• _WORK ORDER_:
The answer must be one number: the count of lines in the data below that include "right".

• _INFORMATION PROVIDED_:

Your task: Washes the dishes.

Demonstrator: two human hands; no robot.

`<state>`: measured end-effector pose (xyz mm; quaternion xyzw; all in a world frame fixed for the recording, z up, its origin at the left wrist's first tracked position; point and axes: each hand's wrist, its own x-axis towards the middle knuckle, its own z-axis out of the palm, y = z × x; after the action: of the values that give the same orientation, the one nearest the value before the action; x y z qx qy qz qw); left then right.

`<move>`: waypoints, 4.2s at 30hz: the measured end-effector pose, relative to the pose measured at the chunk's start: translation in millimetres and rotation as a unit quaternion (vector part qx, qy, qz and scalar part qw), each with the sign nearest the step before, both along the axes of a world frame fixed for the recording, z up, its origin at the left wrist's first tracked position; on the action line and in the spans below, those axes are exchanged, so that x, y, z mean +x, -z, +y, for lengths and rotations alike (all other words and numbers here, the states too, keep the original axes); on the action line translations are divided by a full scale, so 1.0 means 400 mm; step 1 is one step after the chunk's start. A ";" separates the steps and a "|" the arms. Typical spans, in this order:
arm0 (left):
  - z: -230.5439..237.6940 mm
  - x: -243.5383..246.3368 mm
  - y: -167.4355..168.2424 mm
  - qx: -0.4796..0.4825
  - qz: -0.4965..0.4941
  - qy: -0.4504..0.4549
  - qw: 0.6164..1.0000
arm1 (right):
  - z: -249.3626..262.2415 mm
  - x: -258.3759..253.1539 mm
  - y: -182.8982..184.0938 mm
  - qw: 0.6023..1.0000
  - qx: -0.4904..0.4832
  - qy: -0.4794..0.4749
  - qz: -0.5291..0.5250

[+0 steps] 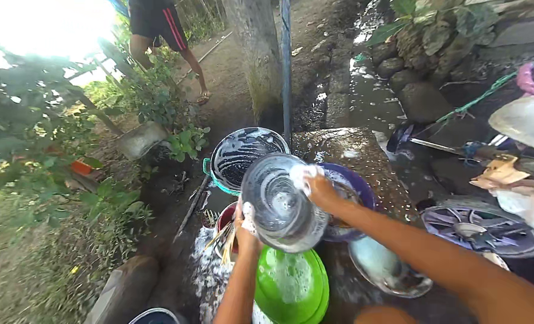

• _ANSWER SECTION_:
2